## TASK DESCRIPTION
Copy the listing exactly, leaving out every picture.
═════ MATERIAL PROVIDED ═════
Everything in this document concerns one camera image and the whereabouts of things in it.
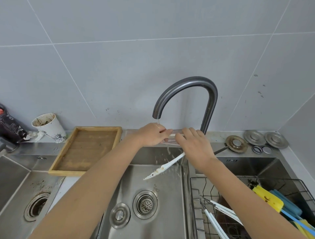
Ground person's left hand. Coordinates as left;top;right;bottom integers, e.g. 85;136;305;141
134;123;173;147

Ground person's right hand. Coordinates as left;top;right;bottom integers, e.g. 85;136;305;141
175;127;217;171

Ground clear plastic cup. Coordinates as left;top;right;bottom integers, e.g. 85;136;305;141
161;129;185;146

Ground person's left forearm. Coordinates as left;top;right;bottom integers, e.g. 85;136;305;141
28;138;148;239

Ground person's right forearm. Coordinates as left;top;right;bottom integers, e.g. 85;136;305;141
194;158;308;239

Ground white plastic spatula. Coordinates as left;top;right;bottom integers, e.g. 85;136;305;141
143;152;186;181

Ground rusty round drain cover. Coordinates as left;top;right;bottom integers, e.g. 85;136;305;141
225;135;248;153

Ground grey curved faucet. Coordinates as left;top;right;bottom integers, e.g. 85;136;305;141
152;76;219;135

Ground round steel drain lid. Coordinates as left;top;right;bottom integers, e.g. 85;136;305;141
264;131;289;150
243;130;266;146

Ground stainless steel sink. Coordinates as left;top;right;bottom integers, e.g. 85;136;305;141
0;141;299;239

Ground perforated steel drain strainer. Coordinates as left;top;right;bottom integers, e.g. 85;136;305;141
133;190;158;220

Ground wooden tray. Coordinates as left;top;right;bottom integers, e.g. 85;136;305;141
48;126;123;177

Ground round steel drain knob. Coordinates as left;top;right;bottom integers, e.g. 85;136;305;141
109;203;131;229

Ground dirty white paper cup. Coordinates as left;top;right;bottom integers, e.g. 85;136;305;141
32;113;67;144

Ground blue sponge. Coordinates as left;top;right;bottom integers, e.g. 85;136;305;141
269;189;303;217

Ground crumpled white wrapper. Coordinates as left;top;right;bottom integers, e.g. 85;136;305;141
23;130;45;143

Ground black printed bag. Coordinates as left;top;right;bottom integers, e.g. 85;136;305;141
0;103;28;144

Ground white handled metal tongs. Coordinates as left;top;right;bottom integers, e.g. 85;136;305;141
200;195;244;226
200;200;230;239

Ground black wire dish rack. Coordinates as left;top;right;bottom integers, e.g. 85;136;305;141
189;176;315;239

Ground open steel drain ring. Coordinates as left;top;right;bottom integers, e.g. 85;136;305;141
24;192;51;222

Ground dark grey handle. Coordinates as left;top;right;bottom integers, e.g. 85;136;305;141
0;137;19;153

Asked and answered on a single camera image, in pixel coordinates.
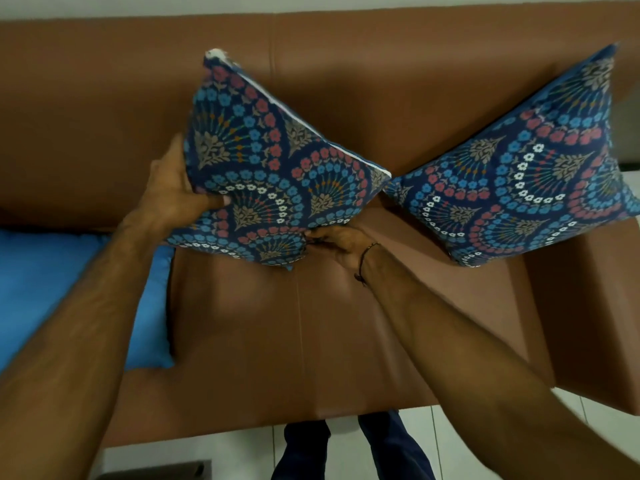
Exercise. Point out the person's right hand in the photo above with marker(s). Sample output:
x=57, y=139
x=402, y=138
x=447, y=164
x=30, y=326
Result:
x=342, y=244

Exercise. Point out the person's left hand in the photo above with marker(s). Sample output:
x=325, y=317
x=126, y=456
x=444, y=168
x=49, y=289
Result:
x=170, y=192

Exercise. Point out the person's right fingers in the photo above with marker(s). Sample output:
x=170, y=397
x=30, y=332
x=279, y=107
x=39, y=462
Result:
x=320, y=235

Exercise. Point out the person's left thumb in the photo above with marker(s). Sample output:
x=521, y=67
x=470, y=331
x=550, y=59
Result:
x=212, y=201

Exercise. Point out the blue floral patterned cushion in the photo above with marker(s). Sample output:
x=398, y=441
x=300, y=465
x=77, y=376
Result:
x=277, y=164
x=530, y=169

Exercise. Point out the person's right forearm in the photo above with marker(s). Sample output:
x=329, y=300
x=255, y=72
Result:
x=480, y=374

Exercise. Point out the person's left forearm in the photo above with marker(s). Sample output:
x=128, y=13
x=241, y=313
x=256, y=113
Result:
x=70, y=344

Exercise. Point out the brown leather sofa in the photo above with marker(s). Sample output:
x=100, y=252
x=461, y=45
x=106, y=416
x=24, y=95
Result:
x=320, y=244

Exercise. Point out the plain blue cushion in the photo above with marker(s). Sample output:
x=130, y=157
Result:
x=75, y=299

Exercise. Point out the person's dark blue trousers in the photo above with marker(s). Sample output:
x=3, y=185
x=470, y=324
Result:
x=350, y=447

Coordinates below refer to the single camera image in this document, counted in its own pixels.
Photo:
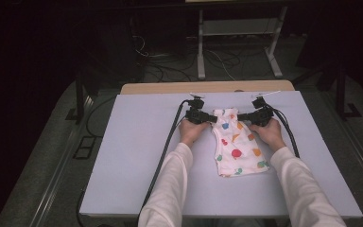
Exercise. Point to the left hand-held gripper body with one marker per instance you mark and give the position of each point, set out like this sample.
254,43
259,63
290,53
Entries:
195,115

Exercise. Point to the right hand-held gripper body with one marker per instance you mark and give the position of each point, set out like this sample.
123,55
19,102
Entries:
261,115

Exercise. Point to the white fruit print pants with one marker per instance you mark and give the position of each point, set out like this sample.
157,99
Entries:
238,148

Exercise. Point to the person's left hand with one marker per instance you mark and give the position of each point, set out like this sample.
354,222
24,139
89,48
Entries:
190,132

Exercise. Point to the person's right hand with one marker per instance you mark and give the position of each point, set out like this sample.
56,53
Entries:
269,135

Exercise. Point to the wooden table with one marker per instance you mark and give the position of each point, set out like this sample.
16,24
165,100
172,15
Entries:
176,86

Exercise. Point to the pale lilac table board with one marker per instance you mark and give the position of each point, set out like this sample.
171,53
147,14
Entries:
132,142

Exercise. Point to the black metal stand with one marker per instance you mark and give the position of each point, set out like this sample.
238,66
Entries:
342,94
79,94

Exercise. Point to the black floor outlet cover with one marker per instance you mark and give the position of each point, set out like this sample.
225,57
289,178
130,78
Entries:
85,147

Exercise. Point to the white metal desk frame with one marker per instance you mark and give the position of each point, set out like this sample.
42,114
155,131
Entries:
239,27

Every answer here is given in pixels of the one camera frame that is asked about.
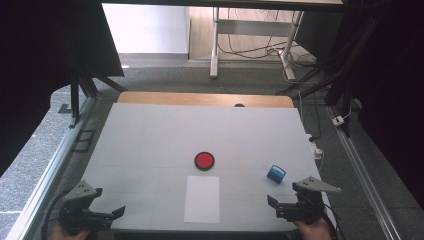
═════
## FINISHED TASK
Everything in this document concerns one camera image and the whereabouts of things in it.
Ground person's left hand. Coordinates as left;top;right;bottom integers, e.g. 85;136;305;141
134;123;173;147

Ground person's right hand. Coordinates as left;top;right;bottom integers, e.g. 85;136;305;141
175;127;217;171

Ground clear plastic cup. Coordinates as left;top;right;bottom integers, e.g. 85;136;305;141
161;129;185;146

Ground person's left forearm. Coordinates as left;top;right;bottom integers, e.g. 85;136;305;141
28;138;148;239

Ground person's right forearm. Coordinates as left;top;right;bottom integers, e.g. 85;136;305;141
194;158;308;239

Ground white plastic spatula. Coordinates as left;top;right;bottom integers, e.g. 85;136;305;141
143;152;186;181

Ground rusty round drain cover. Coordinates as left;top;right;bottom integers, e.g. 85;136;305;141
225;135;248;153

Ground grey curved faucet. Coordinates as left;top;right;bottom integers, e.g. 85;136;305;141
152;76;219;135

Ground round steel drain lid. Coordinates as left;top;right;bottom integers, e.g. 85;136;305;141
264;131;289;150
243;130;266;146

Ground stainless steel sink. Coordinates as left;top;right;bottom integers, e.g. 85;136;305;141
0;141;299;239

Ground perforated steel drain strainer. Coordinates as left;top;right;bottom integers, e.g. 85;136;305;141
133;190;158;220

Ground wooden tray. Coordinates as left;top;right;bottom integers, e.g. 85;136;305;141
48;126;123;177

Ground round steel drain knob. Coordinates as left;top;right;bottom integers, e.g. 85;136;305;141
109;203;131;229

Ground dirty white paper cup. Coordinates as left;top;right;bottom integers, e.g. 85;136;305;141
32;113;67;144

Ground blue sponge. Coordinates as left;top;right;bottom integers, e.g. 85;136;305;141
269;189;303;217

Ground crumpled white wrapper. Coordinates as left;top;right;bottom integers, e.g. 85;136;305;141
23;130;45;143

Ground black printed bag. Coordinates as left;top;right;bottom integers, e.g. 85;136;305;141
0;103;28;144

Ground white handled metal tongs. Coordinates as left;top;right;bottom integers, e.g. 85;136;305;141
200;195;244;226
200;200;230;239

Ground black wire dish rack. Coordinates as left;top;right;bottom integers, e.g. 85;136;305;141
189;176;315;239

Ground open steel drain ring. Coordinates as left;top;right;bottom integers, e.g. 85;136;305;141
24;192;51;222

Ground dark grey handle. Coordinates as left;top;right;bottom integers, e.g. 85;136;305;141
0;137;19;153

Asked and answered on a single camera image, in pixel coordinates.
Exercise. Point out the person's right hand in the photo above with marker(s). Sample output:
x=57, y=139
x=402, y=138
x=447, y=164
x=30, y=326
Result:
x=342, y=244

Exercise. Point out the person's left hand in the photo above with marker(s). Sample output:
x=325, y=317
x=126, y=456
x=444, y=168
x=49, y=289
Result:
x=170, y=192

Exercise. Point out the person's right fingers in the photo above with marker(s). Sample output:
x=170, y=397
x=30, y=332
x=279, y=107
x=39, y=462
Result:
x=320, y=235

Exercise. Point out the person's left thumb in the photo above with marker(s). Sample output:
x=521, y=67
x=470, y=331
x=550, y=59
Result:
x=212, y=201

Exercise. Point out the blue floral patterned cushion in the photo above with marker(s). Sample output:
x=398, y=441
x=300, y=465
x=77, y=376
Result:
x=277, y=164
x=530, y=169

Exercise. Point out the person's right forearm in the photo above with marker(s). Sample output:
x=329, y=300
x=255, y=72
Result:
x=480, y=374

Exercise. Point out the person's left forearm in the photo above with marker(s). Sample output:
x=128, y=13
x=241, y=313
x=256, y=113
Result:
x=70, y=344

Exercise. Point out the brown leather sofa in the photo above with marker(s). Sample output:
x=100, y=252
x=461, y=45
x=106, y=416
x=24, y=95
Result:
x=320, y=244

Exercise. Point out the plain blue cushion in the photo above with marker(s). Sample output:
x=130, y=157
Result:
x=75, y=299

Exercise. Point out the person's dark blue trousers in the photo above with marker(s). Sample output:
x=3, y=185
x=470, y=324
Result:
x=350, y=447

Coordinates below refer to the single camera image in this document, counted in its own pixels.
Photo:
Exercise. Point to the left hand-held gripper body with one marker per instance you mark and give the position of each point, set out like this sample.
254,43
259,63
290,53
Entries:
195,115

Exercise. Point to the right hand-held gripper body with one marker per instance you mark and give the position of each point, set out like this sample.
123,55
19,102
Entries:
261,115

Exercise. Point to the white fruit print pants with one marker per instance you mark and give the position of each point, set out like this sample.
157,99
Entries:
238,148

Exercise. Point to the person's left hand with one marker per instance you mark and give the position of each point, set out like this sample.
354,222
24,139
89,48
Entries:
190,132

Exercise. Point to the person's right hand with one marker per instance you mark and give the position of each point, set out like this sample.
56,53
Entries:
269,135

Exercise. Point to the wooden table with one marker per instance you mark and give the position of each point, set out like this sample.
16,24
165,100
172,15
Entries:
176,86

Exercise. Point to the pale lilac table board with one marker per instance you mark and give the position of each point, set out like this sample.
171,53
147,14
Entries:
132,142

Exercise. Point to the black metal stand with one marker per instance you mark and give the position of each point, set out like this sample.
238,66
Entries:
342,94
79,94

Exercise. Point to the black floor outlet cover with one marker per instance you mark and give the position of each point, set out like this sample.
225,57
289,178
130,78
Entries:
85,147

Exercise. Point to the white metal desk frame with one marker per instance you mark and give the position of each point, set out like this sample.
42,114
155,131
Entries:
239,27

Every answer here is given in pixels of the one camera frame that is asked about.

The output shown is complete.